## DIRECTIONS
Please show each line of the listing where "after" is present.

## INFORMATION PROVIDED
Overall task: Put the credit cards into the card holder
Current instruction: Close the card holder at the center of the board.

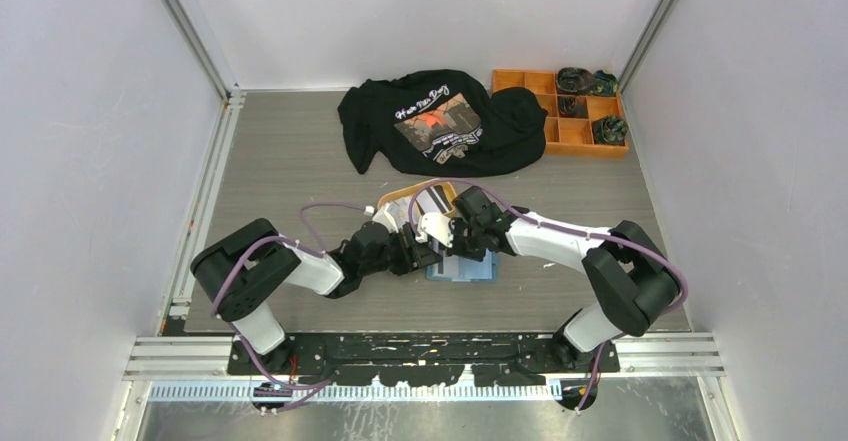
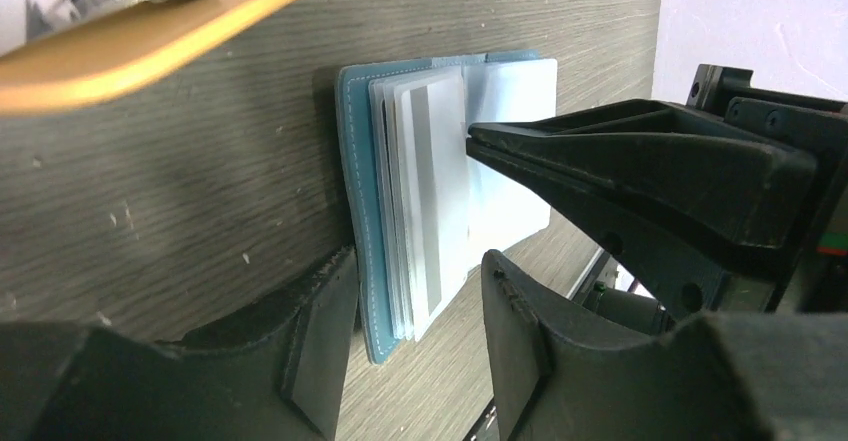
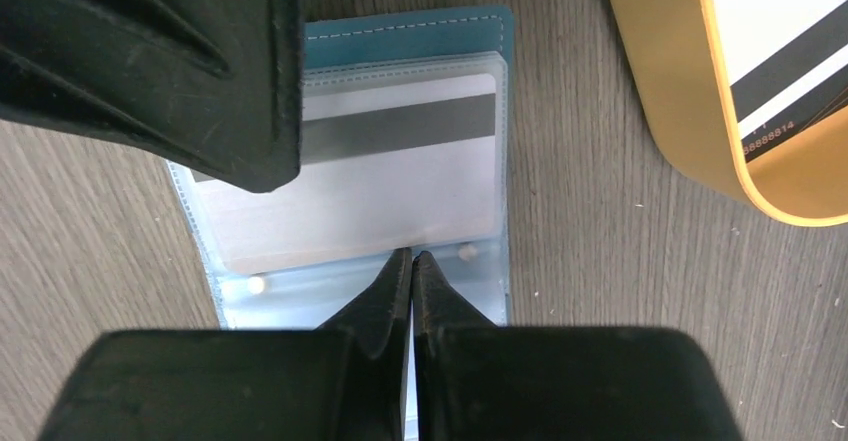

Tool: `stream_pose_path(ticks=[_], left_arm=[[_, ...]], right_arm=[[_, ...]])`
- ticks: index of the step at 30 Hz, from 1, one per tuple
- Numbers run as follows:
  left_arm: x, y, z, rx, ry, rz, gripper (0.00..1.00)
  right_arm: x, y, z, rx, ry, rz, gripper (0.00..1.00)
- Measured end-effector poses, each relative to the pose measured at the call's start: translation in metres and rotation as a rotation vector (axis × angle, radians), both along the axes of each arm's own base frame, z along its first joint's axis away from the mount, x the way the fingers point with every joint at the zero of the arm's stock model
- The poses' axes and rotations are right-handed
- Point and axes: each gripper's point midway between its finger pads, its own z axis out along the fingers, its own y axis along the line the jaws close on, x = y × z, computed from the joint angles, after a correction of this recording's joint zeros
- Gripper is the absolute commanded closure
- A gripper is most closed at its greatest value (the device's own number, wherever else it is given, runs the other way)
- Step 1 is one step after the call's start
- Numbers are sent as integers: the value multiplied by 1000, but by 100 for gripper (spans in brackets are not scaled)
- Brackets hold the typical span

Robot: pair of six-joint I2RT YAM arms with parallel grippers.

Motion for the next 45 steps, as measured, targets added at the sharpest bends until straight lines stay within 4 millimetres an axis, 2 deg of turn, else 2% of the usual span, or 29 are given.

## OUTPUT OF THE TASK
- Point and axes: each gripper's point midway between its finger pads, its own z axis out along the fingers, its own y axis along the line the jaws close on, x = y × z, computed from the joint angles, after a correction of this recording's joint zeros
- Step 1 is one step after the call's start

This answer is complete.